— About this task —
The answer must consist of the records, repeated exactly.

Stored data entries
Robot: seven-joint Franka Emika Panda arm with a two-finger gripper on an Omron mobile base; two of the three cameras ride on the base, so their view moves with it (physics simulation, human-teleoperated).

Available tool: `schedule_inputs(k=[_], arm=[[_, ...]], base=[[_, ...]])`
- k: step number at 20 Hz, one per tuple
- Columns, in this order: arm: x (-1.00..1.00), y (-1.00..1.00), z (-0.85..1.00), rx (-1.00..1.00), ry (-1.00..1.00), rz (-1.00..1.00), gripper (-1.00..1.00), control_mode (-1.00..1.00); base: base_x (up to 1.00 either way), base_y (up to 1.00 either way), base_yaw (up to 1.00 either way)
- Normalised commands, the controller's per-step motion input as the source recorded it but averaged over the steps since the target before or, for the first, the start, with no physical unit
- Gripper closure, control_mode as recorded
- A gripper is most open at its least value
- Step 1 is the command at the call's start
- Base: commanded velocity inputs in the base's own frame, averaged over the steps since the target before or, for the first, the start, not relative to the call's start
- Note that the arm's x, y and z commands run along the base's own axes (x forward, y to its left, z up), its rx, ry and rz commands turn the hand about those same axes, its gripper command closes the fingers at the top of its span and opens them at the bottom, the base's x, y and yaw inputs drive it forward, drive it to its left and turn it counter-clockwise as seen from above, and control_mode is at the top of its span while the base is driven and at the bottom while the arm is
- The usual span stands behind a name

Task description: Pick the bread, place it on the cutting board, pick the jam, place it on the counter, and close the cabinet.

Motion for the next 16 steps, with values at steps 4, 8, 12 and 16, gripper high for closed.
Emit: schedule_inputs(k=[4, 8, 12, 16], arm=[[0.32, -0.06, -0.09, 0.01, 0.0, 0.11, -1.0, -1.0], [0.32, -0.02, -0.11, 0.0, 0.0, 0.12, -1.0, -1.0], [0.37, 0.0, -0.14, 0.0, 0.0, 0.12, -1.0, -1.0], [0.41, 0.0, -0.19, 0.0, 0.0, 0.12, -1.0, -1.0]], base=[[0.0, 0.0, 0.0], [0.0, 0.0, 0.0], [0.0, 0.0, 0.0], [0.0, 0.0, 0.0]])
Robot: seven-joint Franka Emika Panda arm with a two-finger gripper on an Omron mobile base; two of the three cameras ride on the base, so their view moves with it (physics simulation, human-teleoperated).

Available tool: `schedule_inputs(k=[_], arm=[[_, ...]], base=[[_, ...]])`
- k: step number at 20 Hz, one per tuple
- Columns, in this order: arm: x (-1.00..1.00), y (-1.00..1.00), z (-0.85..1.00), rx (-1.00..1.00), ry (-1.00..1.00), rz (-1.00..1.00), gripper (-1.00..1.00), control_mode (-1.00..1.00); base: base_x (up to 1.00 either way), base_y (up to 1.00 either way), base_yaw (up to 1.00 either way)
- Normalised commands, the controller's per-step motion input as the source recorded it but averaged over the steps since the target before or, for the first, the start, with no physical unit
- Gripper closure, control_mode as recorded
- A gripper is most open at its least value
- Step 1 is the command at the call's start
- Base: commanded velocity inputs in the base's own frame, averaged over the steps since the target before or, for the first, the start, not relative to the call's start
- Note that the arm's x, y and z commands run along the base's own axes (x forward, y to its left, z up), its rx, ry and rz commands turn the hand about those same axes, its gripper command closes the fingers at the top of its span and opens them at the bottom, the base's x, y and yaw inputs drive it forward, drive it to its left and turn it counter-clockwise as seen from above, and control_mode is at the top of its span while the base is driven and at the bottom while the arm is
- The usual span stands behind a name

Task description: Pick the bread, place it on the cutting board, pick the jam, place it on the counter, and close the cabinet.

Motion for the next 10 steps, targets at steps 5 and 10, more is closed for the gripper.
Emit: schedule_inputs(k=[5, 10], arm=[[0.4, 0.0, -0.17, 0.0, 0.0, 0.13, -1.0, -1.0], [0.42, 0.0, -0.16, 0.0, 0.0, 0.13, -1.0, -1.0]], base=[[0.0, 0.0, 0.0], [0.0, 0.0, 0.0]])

— Solution to the exercise —
Robot: seven-joint Franka Emika Panda arm with a two-finger gripper on an Omron mobile base; two of the three cameras ride on the base, so their view moves with it (physics simulation, human-teleoperated).

Available tool: `schedule_inputs(k=[_], arm=[[_, ...]], base=[[_, ...]])`
- k: step number at 20 Hz, one per tuple
- Columns, in this order: arm: x (-1.00..1.00), y (-1.00..1.00), z (-0.85..1.00), rx (-1.00..1.00), ry (-1.00..1.00), rz (-1.00..1.00), gripper (-1.00..1.00), control_mode (-1.00..1.00); base: base_x (up to 1.00 either way), base_y (up to 1.00 either way), base_yaw (up to 1.00 either way)
- Normalised commands, the controller's per-step motion input as the source recorded it but averaged over the steps since the target before or, for the first, the start, with no physical unit
- Gripper closure, control_mode as recorded
- A gripper is most open at its least value
- Step 1 is the command at the call's start
- Base: commanded velocity inputs in the base's own frame, averaged over the steps since the target before or, for the first, the start, not relative to the call's start
- Note that the arm's x, y and z commands run along the base's own axes (x forward, y to its left, z up), its rx, ry and rz commands turn the hand about those same axes, its gripper command closes the fingers at the top of its span and opens them at the bottom, the base's x, y and yaw inputs drive it forward, drive it to its left and turn it counter-clockwise as seen from above, and control_mode is at the top of its span while the base is driven and at the bottom while the arm is
- The usual span stands behind a name

Task description: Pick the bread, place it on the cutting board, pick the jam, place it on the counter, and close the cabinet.

Motion for the next 16 steps, with values at steps 4, 8, 12 and 16, gripper high for closed.
Emit: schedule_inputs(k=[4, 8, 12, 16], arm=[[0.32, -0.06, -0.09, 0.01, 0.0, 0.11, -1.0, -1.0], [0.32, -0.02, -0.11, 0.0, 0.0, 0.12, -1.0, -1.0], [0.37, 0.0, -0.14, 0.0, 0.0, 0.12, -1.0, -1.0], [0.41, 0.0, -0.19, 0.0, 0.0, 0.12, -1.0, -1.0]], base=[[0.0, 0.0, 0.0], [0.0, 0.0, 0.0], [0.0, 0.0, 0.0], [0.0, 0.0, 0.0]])
Robot: seven-joint Franka Emika Panda arm with a two-finger gripper on an Omron mobile base; two of the three cameras ride on the base, so their view moves with it (physics simulation, human-teleoperated).

Available tool: `schedule_inputs(k=[_], arm=[[_, ...]], base=[[_, ...]])`
- k: step number at 20 Hz, one per tuple
- Columns, in this order: arm: x (-1.00..1.00), y (-1.00..1.00), z (-0.85..1.00), rx (-1.00..1.00), ry (-1.00..1.00), rz (-1.00..1.00), gripper (-1.00..1.00), control_mode (-1.00..1.00); base: base_x (up to 1.00 either way), base_y (up to 1.00 either way), base_yaw (up to 1.00 either way)
- Normalised commands, the controller's per-step motion input as the source recorded it but averaged over the steps since the target before or, for the first, the start, with no physical unit
- Gripper closure, control_mode as recorded
- A gripper is most open at its least value
- Step 1 is the command at the call's start
- Base: commanded velocity inputs in the base's own frame, averaged over the steps since the target before or, for the first, the start, not relative to the call's start
- Note that the arm's x, y and z commands run along the base's own axes (x forward, y to its left, z up), its rx, ry and rz commands turn the hand about those same axes, its gripper command closes the fingers at the top of its span and opens them at the bottom, the base's x, y and yaw inputs drive it forward, drive it to its left and turn it counter-clockwise as seen from above, and control_mode is at the top of its span while the base is driven and at the bottom while the arm is
- The usual span stands behind a name

Task description: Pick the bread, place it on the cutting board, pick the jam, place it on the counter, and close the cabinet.

Motion for the next 10 steps, targets at steps 5 and 10, more is closed for the gripper.
Emit: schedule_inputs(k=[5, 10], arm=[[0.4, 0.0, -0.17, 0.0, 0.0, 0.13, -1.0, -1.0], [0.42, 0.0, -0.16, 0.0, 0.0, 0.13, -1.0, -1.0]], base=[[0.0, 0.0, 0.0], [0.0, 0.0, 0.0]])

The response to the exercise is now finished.